■ **EXERCISE GOAL**: In the material below, some lines may hold the word "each"; state how many do, giving only the number.

■ **GIVEN DATA**:
►

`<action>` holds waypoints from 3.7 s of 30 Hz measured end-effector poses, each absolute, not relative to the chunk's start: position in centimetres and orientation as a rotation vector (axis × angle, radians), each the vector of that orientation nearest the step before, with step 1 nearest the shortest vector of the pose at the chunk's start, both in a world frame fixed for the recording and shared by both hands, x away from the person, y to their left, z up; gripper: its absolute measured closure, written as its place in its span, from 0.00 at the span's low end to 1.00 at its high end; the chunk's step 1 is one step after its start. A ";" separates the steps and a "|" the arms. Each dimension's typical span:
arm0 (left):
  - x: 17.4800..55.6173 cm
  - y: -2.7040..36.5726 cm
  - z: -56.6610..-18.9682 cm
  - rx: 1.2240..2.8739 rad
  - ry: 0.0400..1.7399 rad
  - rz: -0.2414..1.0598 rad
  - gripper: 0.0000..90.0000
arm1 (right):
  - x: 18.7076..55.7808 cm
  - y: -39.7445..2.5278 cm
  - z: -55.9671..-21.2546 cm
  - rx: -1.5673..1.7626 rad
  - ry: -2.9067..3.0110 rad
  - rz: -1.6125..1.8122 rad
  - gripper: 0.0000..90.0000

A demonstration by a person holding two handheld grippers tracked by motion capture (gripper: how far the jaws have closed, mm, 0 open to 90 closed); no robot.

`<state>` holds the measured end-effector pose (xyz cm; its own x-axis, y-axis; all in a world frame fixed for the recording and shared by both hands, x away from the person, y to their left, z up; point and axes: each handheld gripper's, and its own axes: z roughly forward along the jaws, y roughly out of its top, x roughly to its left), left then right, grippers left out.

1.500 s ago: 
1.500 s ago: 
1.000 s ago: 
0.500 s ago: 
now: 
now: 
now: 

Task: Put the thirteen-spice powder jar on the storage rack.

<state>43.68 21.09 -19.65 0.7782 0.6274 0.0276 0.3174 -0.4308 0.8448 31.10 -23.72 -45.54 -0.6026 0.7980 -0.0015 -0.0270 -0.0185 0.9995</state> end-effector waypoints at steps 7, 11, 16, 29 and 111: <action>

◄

■ **RESPONSE BELOW**: 2